For universities, conducting scientific research and publishing high-quality results is important, but even more important is the nurturing of individuals through this process. What makes me the happiest is to see the growth of students. They are among the most intelligent and capable young people in China. I do my best to “ignite” their potential and enthusiasm for scientific research, encouraging them to strive for progress with determination.

What would your advice be to someone just starting out in the field?

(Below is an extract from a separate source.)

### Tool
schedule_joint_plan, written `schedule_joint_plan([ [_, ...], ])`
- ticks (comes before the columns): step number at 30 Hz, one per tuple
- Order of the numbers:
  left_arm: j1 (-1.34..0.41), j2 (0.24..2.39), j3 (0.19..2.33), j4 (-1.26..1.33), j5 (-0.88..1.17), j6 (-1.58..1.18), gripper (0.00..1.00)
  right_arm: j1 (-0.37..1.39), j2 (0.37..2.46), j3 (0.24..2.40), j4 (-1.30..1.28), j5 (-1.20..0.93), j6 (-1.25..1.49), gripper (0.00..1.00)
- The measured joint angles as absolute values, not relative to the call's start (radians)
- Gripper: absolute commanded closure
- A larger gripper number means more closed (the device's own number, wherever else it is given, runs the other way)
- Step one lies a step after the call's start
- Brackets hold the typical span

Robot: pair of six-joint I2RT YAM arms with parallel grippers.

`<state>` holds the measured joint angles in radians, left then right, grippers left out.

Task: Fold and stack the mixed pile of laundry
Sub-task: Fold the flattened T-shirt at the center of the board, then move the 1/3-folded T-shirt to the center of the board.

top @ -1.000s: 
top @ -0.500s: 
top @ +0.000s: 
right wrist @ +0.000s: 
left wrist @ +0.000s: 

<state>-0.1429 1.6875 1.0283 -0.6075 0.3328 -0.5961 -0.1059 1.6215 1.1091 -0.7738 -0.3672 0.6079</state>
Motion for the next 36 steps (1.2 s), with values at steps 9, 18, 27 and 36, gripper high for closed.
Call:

In the laboratory at Tsinghua, I basically maintain a 6/4 split, and I also suggest this to senior doctoral students. 60% of the projects will have relatively clear goals, while the remaining 40% is for highly exploratory and risky projects. The generation of structure-resolving spatial lipidomics technology in my laboratory came from that 40%, which is not designed in advance but rather a sudden turn of fortune at the point of desperation. For those who already have some research experience, I think they should aim at the problems of spatial lipidomics and metabolomics, with one’s own strengths.

At the beginning, providing students with relatively simple and clear-cut research topics can quickly get them into the mindset of scientific research. After achieving some results, their confidence in researches will increase. My doctoral advisor, Professor Xinrong Zhang, guided me this way, and now I also guide my doctoral students in the same manner. So, my suggestions to those students just starting out in the field is: Complete a full research project as early as possible, from experimental design, project discussions, literature survey to manuscript preparation, submission and revision. Students can gain a lot of training from this process, especially in the abilities of active thinking, literature research, communication and collaboration with others. This whole process will lay the foundation for further in-depth study in terms of experimental techniques and mindset.